Franchement, je ne peux le dire avec précision. Mais le constat que j’ai fait est bien vrai et c’est d’ailleurs dans le monde entier. Maintenant, l’autre remarque que j’ai faite, c’est que les femmes sont devenues plus nombreuses que les hommes. Parmi celles encore, il y en a qui sont trop impolies pour pouvoir garder un foyer, mais d’autres sont plutôt très polies et ont toutes les qualités qu’il faut, mais malheureusement n’en trouvent pas. Je ne peux dire si ce sont ses paramètres qui expliquent le phénomène.

 Malgré tout ceci, vous Princesse Amaya, croyez-vous toujours à l’amour ?

Oui, j’y crois. Mais la réalité, c’est qu’aujourd’hui, les hommes ne veulent plus se marier. Est-ce parce qu’ils n’aiment plus les femmes ou c’est parce que les femmes sont si nombreuses qu’ils ne savent pas quel choix opéré ? Je ne saurais le dire. Mais une chose est claire dans ma tête : c’est que les hommes n’aiment plus se marier ou ont plutôt peur de s’engager sérieusement avec une femme. Pour les femmes artistes que nous sommes, la  situation est encore pire. Les hommes ont peur de prendre une artiste comme femme sous leur toit. La preuve, moi je suis célibataire, mais avec un enfant. Les hommes ont tendance à penser qu’une femme artiste ne peut jamais être fidèle et que pire, elle nécessitera beaucoup plus de dépenses qu’une femme non artiste pour ses besoins. Mais ce qu’ils oublient en pensant ainsi, c’est que quand une femme aime réellement son homme, il n’y a pas de raison pour qu’elle ne lui soit pas fidèle.

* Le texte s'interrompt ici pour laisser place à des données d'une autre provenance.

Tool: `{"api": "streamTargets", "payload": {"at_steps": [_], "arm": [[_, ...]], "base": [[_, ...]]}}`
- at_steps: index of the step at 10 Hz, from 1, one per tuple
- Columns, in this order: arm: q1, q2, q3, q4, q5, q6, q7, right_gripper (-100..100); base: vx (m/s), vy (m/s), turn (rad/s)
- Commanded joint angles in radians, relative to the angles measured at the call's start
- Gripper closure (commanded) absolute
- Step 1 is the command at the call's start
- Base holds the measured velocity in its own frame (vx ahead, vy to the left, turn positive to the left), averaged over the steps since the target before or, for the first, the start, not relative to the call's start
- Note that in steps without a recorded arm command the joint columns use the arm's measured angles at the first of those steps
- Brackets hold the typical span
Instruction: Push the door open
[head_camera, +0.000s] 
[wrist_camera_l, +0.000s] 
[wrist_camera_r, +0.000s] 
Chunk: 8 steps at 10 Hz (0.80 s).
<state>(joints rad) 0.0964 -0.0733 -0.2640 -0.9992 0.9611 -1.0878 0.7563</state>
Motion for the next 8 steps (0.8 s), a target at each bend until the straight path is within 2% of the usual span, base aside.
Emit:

 Princesse Amaya a-t-elle des projets pour son avenir artistique ?

Bien sûr. Comme je vous l’ai fait savoir déjà, j’ai lancé mon premier album « Danse Solè » au Togo il y a quelques mois. Mon rêve maintenant est de le faire connaître dans le monde entier, notamment au Bénin, mon pays d’origine. Bientôt je ferai le lancement de cet album ici même à Cotonou histoire de le partager avec mes frères et sœurs béninois. Je rêve aussi de trouver les gros contrats pour réussir ma carrière artistique, parce que c’est bien ces choses qui relancent actuellement les artistes étant donné que la piraterie a pris le dessus dans le combat de la vente des œuvres phonographiques.